Diskettes - Floppies

Diskettes are also often referred to as "disks" - but try to break that habit, since a disk can also be a hard drive.  These are the traditional "floppies", and basically have the same structure of a single hard drive platter - except the density is much lower, and therefore, they do not hold much data (1.44 MB is the storage of a standard 3 1/2" floppy).  The older floppies were 5 1/2" in diameter and held 1.2 MB (360k or 720k for the really old ones). 

Diskettes - the Virus Carriers

The reason diskettes are so famous for spreading viruses is that they are portable, and they have a boot sector, where almost all viruses choose to reside.

Also, diskettes are flexible - the diskette does not feel "floppy" to you, because there is a hard plastic housing around it - but if you break one apart, as shown below, you will see that it is a flexible plastic circle . . .  

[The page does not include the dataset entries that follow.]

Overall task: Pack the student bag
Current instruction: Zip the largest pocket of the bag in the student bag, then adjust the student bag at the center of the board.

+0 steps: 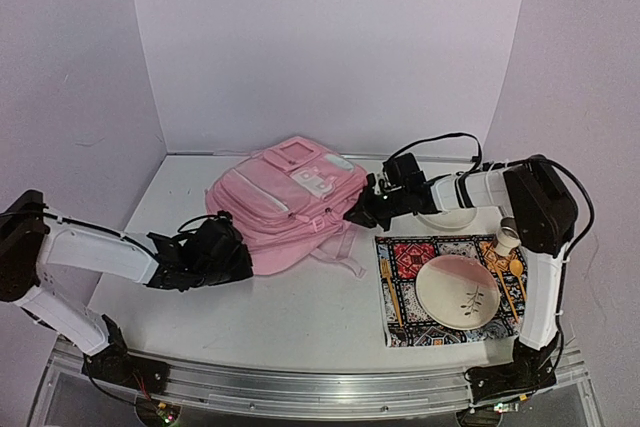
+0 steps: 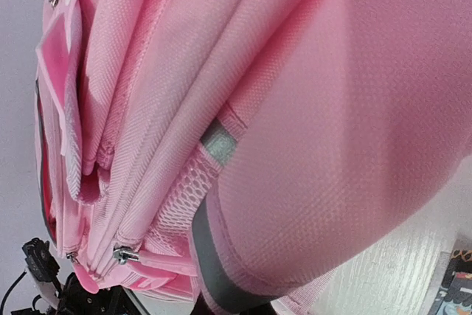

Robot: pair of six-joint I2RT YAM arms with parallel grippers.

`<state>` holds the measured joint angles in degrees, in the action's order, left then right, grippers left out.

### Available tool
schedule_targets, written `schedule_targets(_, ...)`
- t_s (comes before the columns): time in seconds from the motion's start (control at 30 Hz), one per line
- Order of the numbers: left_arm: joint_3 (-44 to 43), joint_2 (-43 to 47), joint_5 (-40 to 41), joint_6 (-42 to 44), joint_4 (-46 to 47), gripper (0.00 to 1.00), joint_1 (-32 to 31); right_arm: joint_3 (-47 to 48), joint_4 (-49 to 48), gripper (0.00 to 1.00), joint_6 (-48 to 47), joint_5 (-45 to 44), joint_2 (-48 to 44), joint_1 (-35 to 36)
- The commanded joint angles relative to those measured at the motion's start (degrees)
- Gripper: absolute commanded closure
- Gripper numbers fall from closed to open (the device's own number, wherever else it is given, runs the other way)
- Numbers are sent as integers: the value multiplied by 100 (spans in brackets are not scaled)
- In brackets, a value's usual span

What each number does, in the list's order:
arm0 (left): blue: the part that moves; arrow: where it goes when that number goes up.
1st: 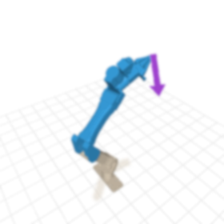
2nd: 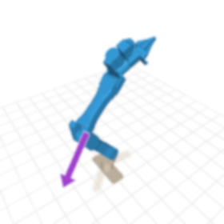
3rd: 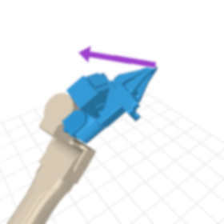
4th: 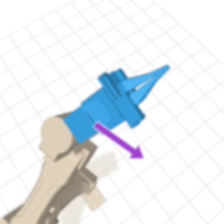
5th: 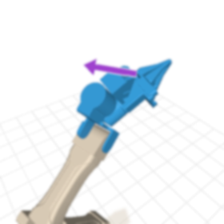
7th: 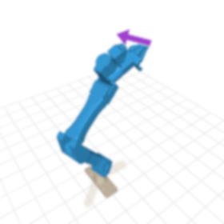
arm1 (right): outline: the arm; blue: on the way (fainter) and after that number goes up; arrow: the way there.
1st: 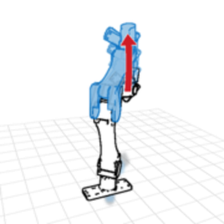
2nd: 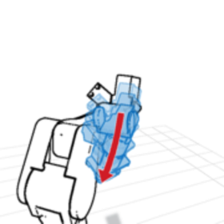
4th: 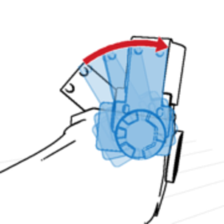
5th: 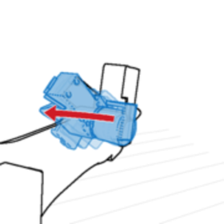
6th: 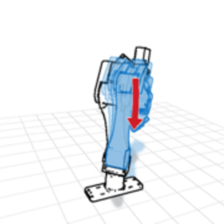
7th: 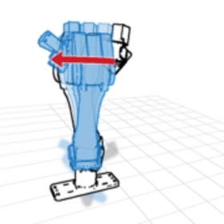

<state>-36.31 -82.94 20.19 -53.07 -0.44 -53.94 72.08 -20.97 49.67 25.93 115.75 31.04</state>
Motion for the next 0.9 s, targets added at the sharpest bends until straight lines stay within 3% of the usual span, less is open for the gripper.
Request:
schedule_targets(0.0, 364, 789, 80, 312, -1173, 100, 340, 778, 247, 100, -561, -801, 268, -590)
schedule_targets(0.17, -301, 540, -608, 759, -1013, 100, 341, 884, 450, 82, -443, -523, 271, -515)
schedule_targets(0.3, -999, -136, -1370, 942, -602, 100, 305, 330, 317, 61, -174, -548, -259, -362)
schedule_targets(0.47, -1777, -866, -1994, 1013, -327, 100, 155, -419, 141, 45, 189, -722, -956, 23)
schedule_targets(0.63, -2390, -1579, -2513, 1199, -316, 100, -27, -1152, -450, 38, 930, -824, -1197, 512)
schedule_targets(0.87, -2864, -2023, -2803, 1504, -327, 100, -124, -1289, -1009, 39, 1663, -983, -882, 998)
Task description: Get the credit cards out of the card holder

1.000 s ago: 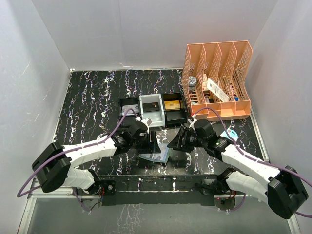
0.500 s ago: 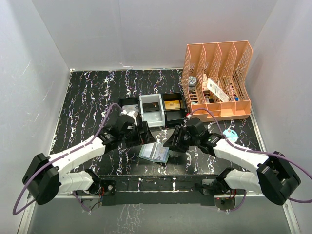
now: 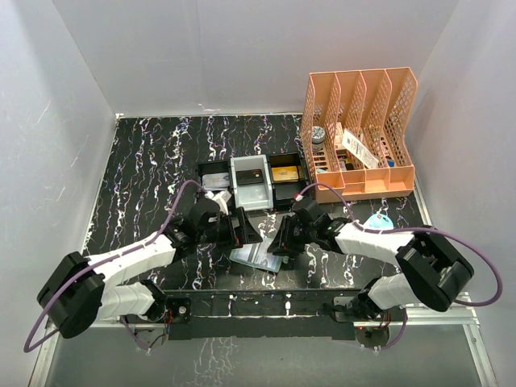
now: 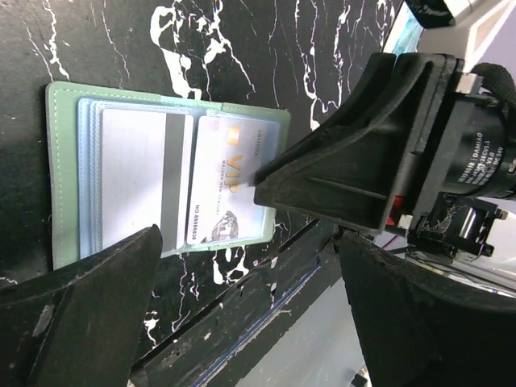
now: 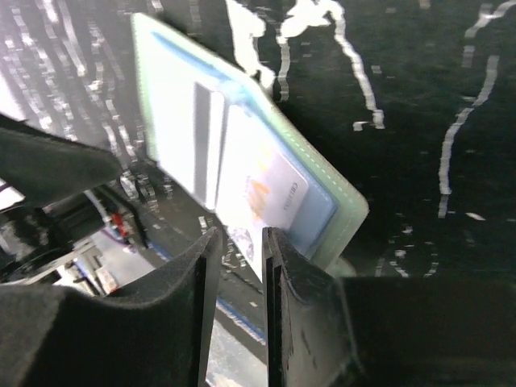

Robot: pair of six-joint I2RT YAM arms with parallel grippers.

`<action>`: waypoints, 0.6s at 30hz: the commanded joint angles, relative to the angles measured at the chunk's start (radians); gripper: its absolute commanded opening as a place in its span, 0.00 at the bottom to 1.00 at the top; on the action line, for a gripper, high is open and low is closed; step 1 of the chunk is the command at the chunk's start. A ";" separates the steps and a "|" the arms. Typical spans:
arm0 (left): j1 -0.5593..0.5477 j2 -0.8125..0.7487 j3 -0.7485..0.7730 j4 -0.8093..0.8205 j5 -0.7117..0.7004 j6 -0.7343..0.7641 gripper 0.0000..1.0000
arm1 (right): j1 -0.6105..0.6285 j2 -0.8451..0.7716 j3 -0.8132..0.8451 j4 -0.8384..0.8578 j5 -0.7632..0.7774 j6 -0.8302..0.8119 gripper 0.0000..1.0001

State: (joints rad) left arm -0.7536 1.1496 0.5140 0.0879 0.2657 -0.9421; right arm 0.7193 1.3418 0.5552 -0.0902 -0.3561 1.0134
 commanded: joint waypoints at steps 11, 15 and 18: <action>0.006 0.266 0.172 -0.082 0.110 0.174 0.75 | -0.001 0.071 -0.142 0.040 0.155 -0.007 0.21; 0.006 0.306 0.172 -0.066 0.170 0.189 0.65 | -0.002 0.079 -0.159 0.069 0.152 0.005 0.20; 0.000 0.332 0.167 -0.013 0.227 0.175 0.62 | -0.002 0.077 -0.171 0.088 0.148 0.015 0.19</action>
State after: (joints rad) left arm -0.7532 1.4654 0.6613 0.0433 0.3904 -0.7845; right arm 0.7177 1.3762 0.4412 0.0639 -0.2955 1.0489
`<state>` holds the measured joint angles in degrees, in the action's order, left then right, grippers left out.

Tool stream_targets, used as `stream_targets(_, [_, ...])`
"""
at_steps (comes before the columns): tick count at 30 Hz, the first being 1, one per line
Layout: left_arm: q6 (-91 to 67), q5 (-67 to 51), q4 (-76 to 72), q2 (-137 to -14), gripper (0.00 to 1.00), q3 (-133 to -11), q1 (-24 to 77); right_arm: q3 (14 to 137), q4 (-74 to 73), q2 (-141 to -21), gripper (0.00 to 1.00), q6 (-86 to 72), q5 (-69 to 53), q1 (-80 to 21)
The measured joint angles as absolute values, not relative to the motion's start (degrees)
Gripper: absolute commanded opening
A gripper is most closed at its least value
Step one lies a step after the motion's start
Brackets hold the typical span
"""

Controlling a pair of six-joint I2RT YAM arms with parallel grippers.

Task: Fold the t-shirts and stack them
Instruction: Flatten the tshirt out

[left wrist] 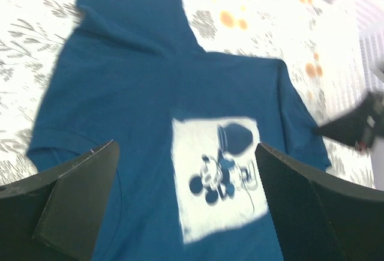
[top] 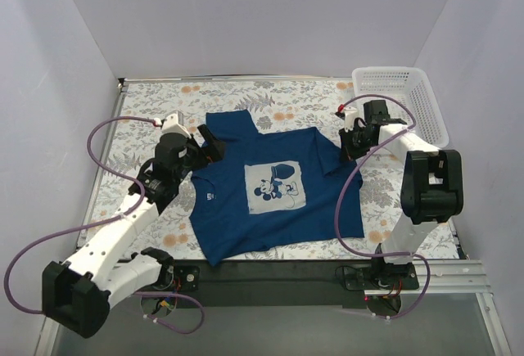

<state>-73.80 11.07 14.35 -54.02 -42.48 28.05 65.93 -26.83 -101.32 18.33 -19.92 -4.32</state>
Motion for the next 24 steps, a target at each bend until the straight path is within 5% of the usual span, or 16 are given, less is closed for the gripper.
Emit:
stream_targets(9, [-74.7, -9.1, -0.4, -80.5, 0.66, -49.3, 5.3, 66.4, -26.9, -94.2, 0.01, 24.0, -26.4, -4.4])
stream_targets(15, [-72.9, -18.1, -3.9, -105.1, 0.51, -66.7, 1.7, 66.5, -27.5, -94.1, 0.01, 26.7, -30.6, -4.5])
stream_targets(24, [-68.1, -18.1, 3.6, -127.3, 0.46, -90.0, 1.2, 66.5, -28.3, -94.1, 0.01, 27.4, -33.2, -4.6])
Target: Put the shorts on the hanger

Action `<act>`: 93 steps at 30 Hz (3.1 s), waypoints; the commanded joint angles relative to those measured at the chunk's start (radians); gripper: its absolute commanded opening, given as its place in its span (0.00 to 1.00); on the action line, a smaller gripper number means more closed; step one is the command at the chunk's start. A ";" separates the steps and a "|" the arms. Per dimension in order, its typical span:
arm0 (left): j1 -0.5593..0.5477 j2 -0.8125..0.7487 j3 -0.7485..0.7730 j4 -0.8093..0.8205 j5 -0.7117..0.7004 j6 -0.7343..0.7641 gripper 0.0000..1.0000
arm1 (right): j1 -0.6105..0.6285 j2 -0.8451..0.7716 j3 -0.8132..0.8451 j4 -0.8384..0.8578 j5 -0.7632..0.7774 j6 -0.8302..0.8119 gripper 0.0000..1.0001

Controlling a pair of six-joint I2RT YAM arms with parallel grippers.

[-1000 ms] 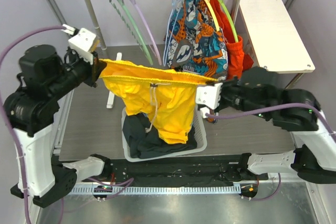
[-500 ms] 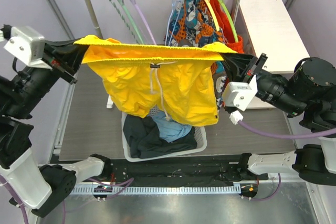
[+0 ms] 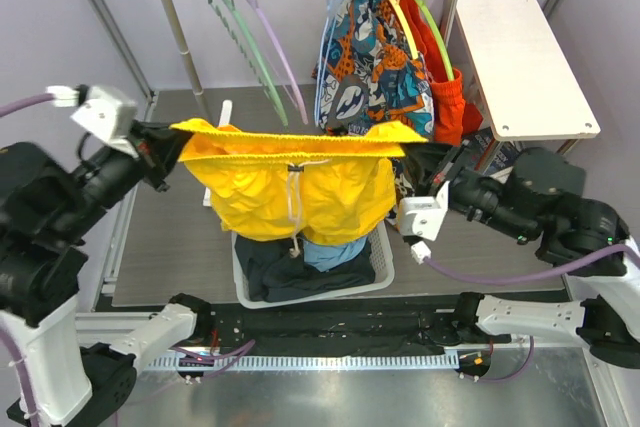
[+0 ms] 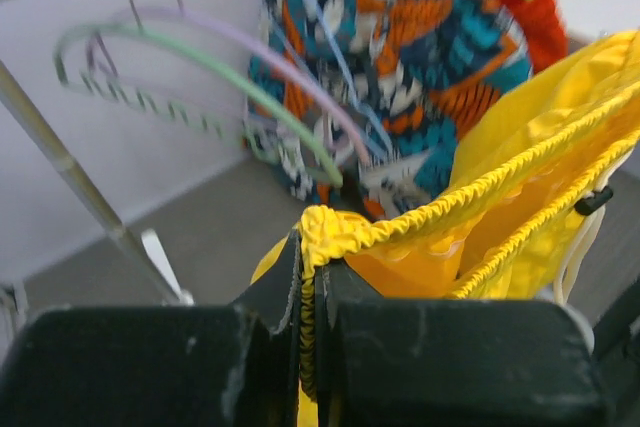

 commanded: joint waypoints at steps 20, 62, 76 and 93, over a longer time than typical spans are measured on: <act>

Diskettes have a small plastic tab which you can slide in either direction, to either cover a hole, or leave it open.  When the hole is covered, you can save files on the diskette.  When the hole is open, the diskette is "write protected" - you can't write to it (write files means to save or copy files).  The easiest way to memorize which is which, is to think of closing the hole as completing a circuit, from which data can then flow into the diskette - and when the hole is open, the circuit is not complete, and no data can flow.  Why am I telling you this little silly method??  Because I kept forgetting it for years, until I started thinking about it that way!

*** since diskettes are the most common source of viruses, this little sliding piece of plastic can save you one helluva lot of greif - so keep it open (remember, "open" closes the disk  - odd, hence my memorization method above) whenever you take a diskette to a friend's to copy some files to his PC.  Even though you are only sending files from the diskette to his PC - his PC can still send viruses to the boot sector on the diskette !!

*** beware of any and all diskettes from anyone, including friends and family - McAffee virus software will immediately scan the disk when you insert it, so make sure you have McAffee loaded 

The death of the diskette has been predicted for year now, but you still see diskette drives on all PC's . . . and they are still used quite a bit, especially for taking documents between work and home, or between two PC's.  To be honest, I rarely use them anymore, since the same files can simply be emailed very quickly.